◆ **WHAT THE TASK REQUIRES**: Only certain lines below are wanted: those starting at the line containing "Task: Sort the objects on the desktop" and ending at the line containing "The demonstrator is", both included, each retyped exactly.

◆ **PROVIDED DATA**:
*** Block opens ***

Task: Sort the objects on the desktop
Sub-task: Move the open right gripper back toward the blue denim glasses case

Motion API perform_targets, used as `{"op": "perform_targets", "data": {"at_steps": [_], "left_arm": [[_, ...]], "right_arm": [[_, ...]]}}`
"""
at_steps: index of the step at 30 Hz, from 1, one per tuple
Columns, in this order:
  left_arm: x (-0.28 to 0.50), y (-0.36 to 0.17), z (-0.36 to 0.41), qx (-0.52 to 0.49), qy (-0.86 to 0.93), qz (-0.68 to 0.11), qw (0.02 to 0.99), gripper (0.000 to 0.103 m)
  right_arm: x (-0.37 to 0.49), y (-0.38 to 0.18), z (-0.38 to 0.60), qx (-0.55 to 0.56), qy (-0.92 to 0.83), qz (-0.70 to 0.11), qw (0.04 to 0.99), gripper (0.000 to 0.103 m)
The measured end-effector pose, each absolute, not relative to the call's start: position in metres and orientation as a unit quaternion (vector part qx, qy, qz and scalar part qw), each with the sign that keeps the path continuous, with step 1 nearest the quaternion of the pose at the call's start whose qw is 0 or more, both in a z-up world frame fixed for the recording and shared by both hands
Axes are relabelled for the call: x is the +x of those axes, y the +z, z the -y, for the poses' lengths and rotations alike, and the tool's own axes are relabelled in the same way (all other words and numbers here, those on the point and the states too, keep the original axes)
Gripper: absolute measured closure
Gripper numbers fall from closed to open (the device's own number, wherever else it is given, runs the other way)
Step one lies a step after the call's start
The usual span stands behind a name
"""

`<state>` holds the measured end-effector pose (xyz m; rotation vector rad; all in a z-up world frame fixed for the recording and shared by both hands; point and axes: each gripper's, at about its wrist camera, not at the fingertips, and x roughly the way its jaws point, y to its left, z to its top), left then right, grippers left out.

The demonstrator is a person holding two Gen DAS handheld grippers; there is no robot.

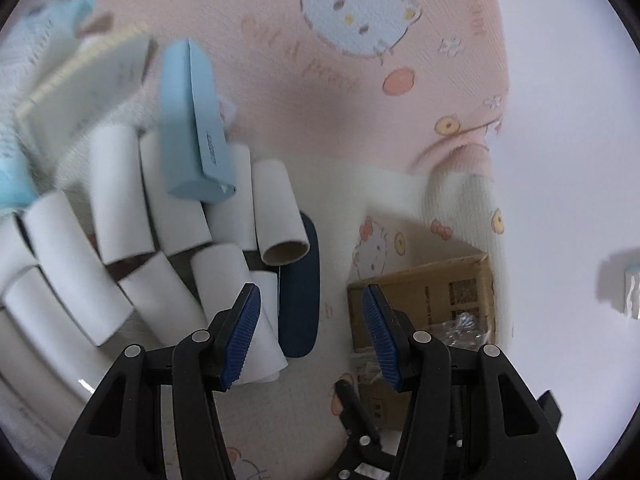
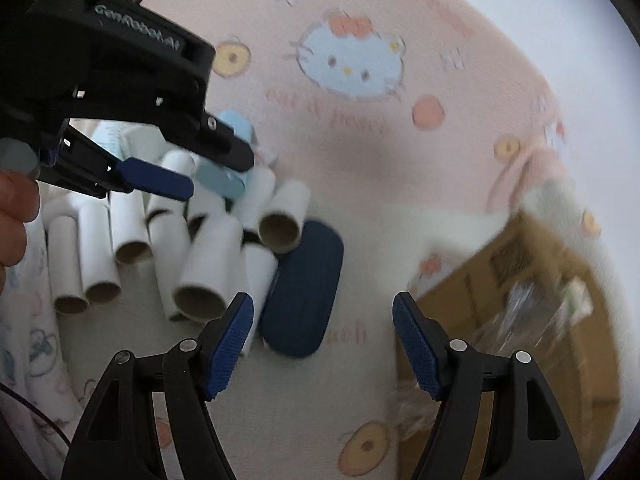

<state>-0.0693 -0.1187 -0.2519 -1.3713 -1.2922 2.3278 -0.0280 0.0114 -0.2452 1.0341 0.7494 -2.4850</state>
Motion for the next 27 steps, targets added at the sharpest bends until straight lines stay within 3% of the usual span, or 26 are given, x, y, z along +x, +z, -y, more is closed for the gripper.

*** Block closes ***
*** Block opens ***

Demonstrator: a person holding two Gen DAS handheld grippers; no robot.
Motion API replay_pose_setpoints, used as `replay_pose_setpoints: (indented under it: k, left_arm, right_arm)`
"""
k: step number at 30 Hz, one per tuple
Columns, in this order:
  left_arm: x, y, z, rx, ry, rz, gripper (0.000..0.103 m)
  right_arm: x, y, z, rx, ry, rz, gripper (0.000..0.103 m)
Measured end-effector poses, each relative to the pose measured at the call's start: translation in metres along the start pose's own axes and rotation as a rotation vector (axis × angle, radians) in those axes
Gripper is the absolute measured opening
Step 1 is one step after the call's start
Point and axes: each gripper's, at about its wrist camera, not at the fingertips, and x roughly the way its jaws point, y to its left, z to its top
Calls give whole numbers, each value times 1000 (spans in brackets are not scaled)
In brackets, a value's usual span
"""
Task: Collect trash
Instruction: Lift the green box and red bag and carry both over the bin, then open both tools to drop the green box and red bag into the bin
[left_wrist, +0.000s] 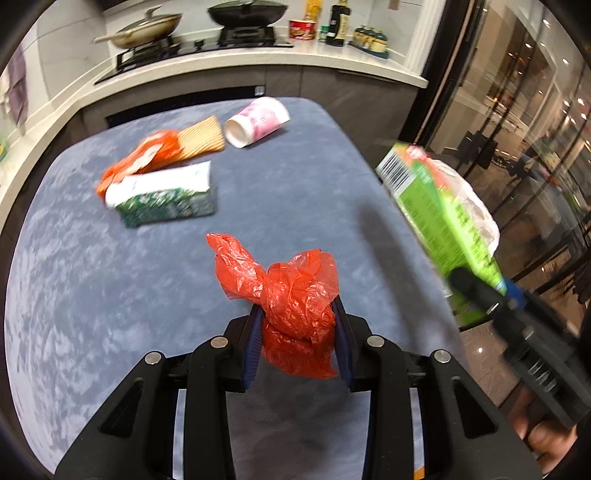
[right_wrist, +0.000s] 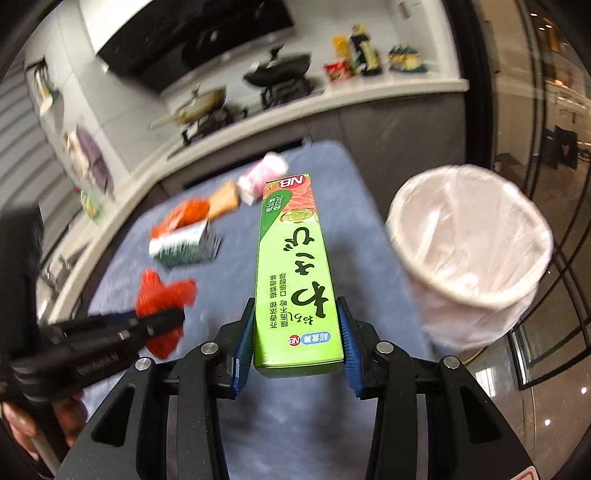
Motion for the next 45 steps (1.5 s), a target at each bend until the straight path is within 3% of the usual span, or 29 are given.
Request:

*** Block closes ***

◆ **TASK RESPONSE**:
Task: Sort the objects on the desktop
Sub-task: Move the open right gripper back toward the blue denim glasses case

Motion API perform_targets, used as `{"op": "perform_targets", "data": {"at_steps": [_], "left_arm": [[_, ...]], "right_arm": [[_, ...]]}}`
"""
at_steps: index of the step at 30 Hz, from 1, one per tuple
Columns, in this order:
  left_arm: x (-0.28 to 0.50), y (-0.36 to 0.17), z (-0.36 to 0.41), qx (-0.52 to 0.49), qy (-0.86 to 0.93), qz (-0.68 to 0.11), qw (0.02 to 0.99), gripper (0.000 to 0.103 m)
  right_arm: x (-0.37 to 0.49), y (-0.38 to 0.18), z (-0.38 to 0.60), qx (-0.55 to 0.56), qy (-0.92 to 0.83), qz (-0.70 to 0.11), qw (0.04 to 0.99), gripper (0.000 to 0.103 m)
The measured end-effector pose, each absolute, not relative to the call's start: position in metres and orientation as a unit quaternion (vector part qx, qy, qz and scalar part qw), each with the sign that keeps the path continuous, with step 1 nearest the quaternion of the pose at the call's start whose qw is 0 or more, both in a z-up world frame fixed for the recording and shared by both hands
Axes are relabelled for the call: x is the +x of those axes, y the +z, z the -y, for the poses' lengths and rotations alike, and the tool's own axes are relabelled in the same way (all other words and numbers here, those on the point and the states too, keep the original axes)
Gripper: absolute measured closure
Gripper numbers fall from closed to open (the device's own number, wherever else it is given, runs the other way)
Step one lies a step after the call's start
The usual span stands behind a name
"""

`<state>` holds the measured end-effector pose (xyz m; rotation vector rad; all in a z-up world frame fixed for the recording and shared by both hands; point and axes: each gripper's, at about its wrist camera, not at the fingertips, and x roughly the way its jaws point, y to its left, z to its top), left then right, grippers left out.

The demonstrator is a person holding two Gen DAS handheld grippers; there is no robot.

The answer given is complete as it stands.